I had already written down the concept and recipe outline for this dish, but hadn’t yet decided on the exact spices and flavourings that would go into it, when I saw what she was writing about it. This was years ago now but it stuck with me.
I use coconut milk frequently – often in a vegetable curry, but most often for sweet uses; dairy free ice cream, as the base for a vegan chocolate ganache, coconut whipped cream, or in rice pudding instead of whole milk. The flexibility and high fat content of coconut milk make it invaluable in plant based cooking and baking, replacing cream whenever I’ve needed it.
These coconut rice noodles, quickly cooked with spring vegetables, is no exception. It’s a rich broth that’s ready in minutes and makes an excellent speedy springtime meal. A good bit of fresh ginger, along with garlic, onion, and piles of green vegetables provide a good counterpoint to the natural sweetness of coconut, without the need for earthier flavours like cumin or turmeric.
Ingredients
This might seem like a lot, but it’s mostly vegetables and pantry staples. See below for substitutions for the vegetables listed.

Ingredient Notes and Substitutions
- Ginger: if large pieces are too much, grate very finely instead. Fresh ginger is key to the recipe.
- Vegetable Broth: water can be used in a pinch but a good broth will be noticeable here, so I do recommend it for this recipe.
- Vegetables: any green vegetables you like will be good here. Snap peas, bok choy, other green cabbage, peas, green beans, whatever. The ones listed are the ones I like most in this recipe, but use what you have in your garden or refrigerator.
- Rice noodles: yes, this is a rice noodle recipe, but you could use soba or another pasta you like.

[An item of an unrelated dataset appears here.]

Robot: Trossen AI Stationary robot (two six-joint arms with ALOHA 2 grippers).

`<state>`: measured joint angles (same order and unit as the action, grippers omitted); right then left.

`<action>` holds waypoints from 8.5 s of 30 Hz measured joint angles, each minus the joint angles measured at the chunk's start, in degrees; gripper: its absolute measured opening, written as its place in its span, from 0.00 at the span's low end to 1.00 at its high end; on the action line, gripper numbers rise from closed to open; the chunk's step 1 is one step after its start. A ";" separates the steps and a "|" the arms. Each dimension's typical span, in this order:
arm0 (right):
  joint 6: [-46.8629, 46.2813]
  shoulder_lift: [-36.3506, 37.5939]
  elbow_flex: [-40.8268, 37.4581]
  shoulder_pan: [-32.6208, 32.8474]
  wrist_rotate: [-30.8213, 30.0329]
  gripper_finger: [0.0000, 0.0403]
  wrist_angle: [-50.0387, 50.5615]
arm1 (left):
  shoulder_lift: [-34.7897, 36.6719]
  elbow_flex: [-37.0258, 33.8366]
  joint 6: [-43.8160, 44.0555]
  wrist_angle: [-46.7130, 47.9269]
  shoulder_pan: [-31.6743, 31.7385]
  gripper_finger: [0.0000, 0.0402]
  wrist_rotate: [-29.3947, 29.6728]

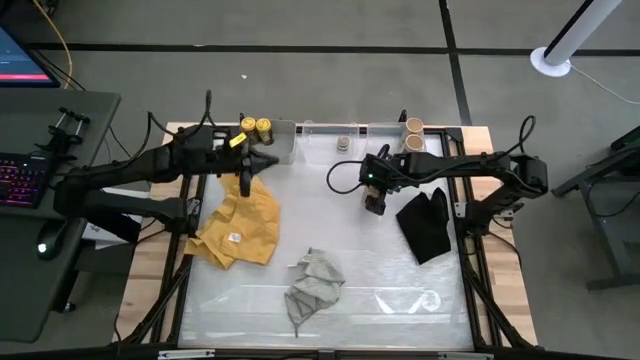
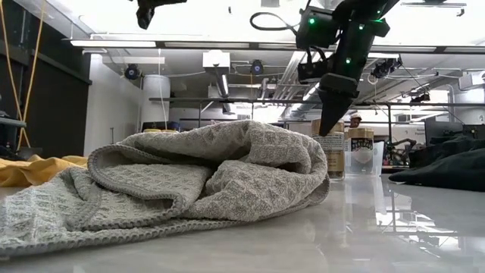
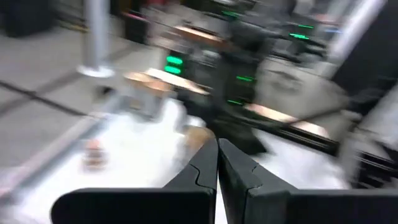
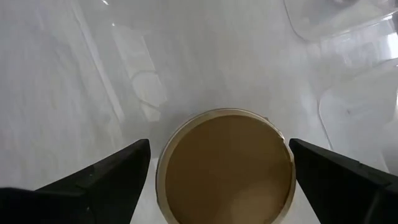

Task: Sort spices by type
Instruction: Put the gold seasoning bottle into the right transparent bin, then put the transparent bottle into the left transparent bin

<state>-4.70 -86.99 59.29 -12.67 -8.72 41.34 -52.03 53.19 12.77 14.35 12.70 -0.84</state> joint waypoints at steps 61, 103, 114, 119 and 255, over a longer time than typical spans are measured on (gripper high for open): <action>-16.00 -12.91 14.15 -32.04 -8.76 0.68 -1.48 | -0.68 -17.88 18.71 -27.48 -11.57 0.00 10.38; -15.00 12.37 14.16 -29.02 -4.21 0.92 -3.56 | -16.44 11.06 1.74 29.06 25.51 0.32 36.65; -17.47 12.40 14.01 -22.28 -4.21 0.92 3.64 | -27.38 1.07 28.44 16.39 35.72 0.01 36.57; -18.00 12.40 13.99 -20.63 -4.59 0.92 5.27 | -29.14 -2.54 43.99 13.70 38.81 0.00 32.53; -19.86 12.40 13.92 -20.17 -4.52 0.92 5.97 | -27.86 -10.49 58.49 16.50 -8.70 0.00 24.68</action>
<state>-24.56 -74.59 73.21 -32.84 -13.23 47.31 -79.89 42.70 71.26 30.85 4.00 23.84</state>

I always do brown rice noodles but white are more available, so go with what you can get.
- Lemon or lime: the recipe calls for lemon or lime juice strictly because I can rarely get limes here that aren’t imported all the way from Mexico. It’s a long way away so I usually go for Italian lemons instead. Lime is better, but both are good.
Recipe Notes
Leftovers are pretty good if the broth isn’t mixed with the rice noodles. If you have leftover broth and veg, store it separately and cook the noodles fresh when you want to eat it. Rice noodles suck up too much liquid to keep for any length of time.
Purple sprouting broccoli is a classic hungry gap vegetable and easy to grow (it’s planted in autumn and takes off come spring) so if you have space, it’s a good addition to your garden. The purple mostly fades during cooking and it will turn primarily green.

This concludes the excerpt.